### Given information
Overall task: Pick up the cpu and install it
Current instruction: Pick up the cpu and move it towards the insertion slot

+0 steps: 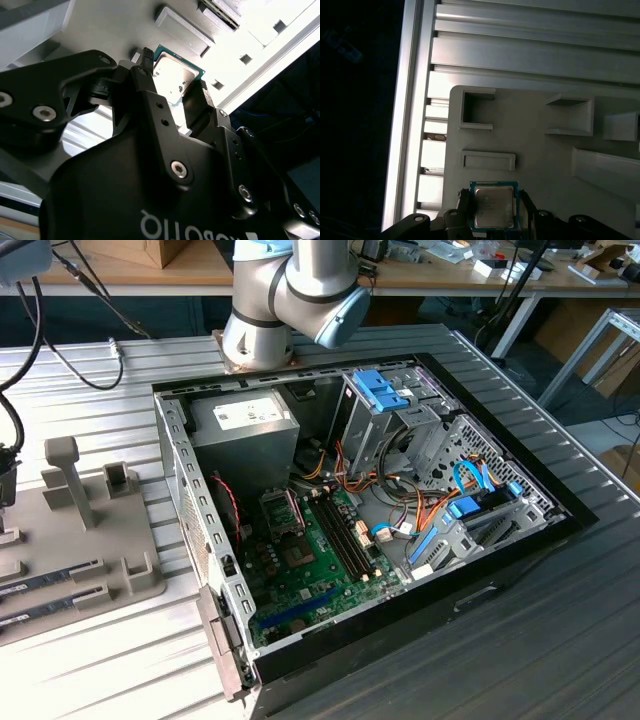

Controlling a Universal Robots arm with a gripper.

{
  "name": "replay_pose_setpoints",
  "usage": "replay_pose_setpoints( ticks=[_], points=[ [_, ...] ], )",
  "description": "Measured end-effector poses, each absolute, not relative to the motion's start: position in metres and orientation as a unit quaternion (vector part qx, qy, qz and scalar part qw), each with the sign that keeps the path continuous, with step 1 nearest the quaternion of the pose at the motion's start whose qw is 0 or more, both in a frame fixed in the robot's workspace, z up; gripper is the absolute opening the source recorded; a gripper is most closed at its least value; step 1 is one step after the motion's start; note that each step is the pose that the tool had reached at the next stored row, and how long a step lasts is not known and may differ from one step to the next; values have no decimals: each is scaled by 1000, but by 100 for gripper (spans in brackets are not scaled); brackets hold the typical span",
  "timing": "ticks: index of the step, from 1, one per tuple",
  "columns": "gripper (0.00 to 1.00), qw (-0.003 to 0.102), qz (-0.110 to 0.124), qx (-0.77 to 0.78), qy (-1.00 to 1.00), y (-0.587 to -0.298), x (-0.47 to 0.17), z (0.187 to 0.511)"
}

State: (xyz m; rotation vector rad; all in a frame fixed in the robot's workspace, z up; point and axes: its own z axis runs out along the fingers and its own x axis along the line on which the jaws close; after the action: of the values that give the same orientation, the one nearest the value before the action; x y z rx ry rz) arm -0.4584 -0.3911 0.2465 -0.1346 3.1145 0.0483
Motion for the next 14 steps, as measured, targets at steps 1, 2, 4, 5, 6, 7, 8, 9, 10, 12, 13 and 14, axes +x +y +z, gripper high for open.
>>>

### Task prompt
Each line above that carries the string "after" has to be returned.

### Answer
  "description": "Measured end-effector poses, each absolute, not relative to the motion's start: position in metres and orientation as a unit quaternion (vector part qx, qy, qz and scalar part qw), each with the sign that keeps the path continuous, with step 1 nearest the quaternion of the pose at the motion's start whose qw is 0 or more, both in a frame fixed in the robot's workspace, z up; gripper is the absolute opening the source recorded; a gripper is most closed at its least value; step 1 is one step after the motion's start; note that each step is the pose that the tool had reached at the next stored row, and how long a step lasts is not known and may differ from one step to the next; values have no decimals: each is scaled by 1000, but by 100 for gripper (spans in brackets are not scaled); brackets hold the typical span",
State: (xyz m; rotation vector rad; all in a frame fixed in the robot's workspace, z up; point and axes: its own z axis runs out along the fingers and its own x axis along the line on which the jaws close; after the action: of the values that give the same orientation, the one nearest the value before the action; x y z rx ry rz) arm -0.4584 -0.3911 0.2465 -0.1346 3.1145 0.0483

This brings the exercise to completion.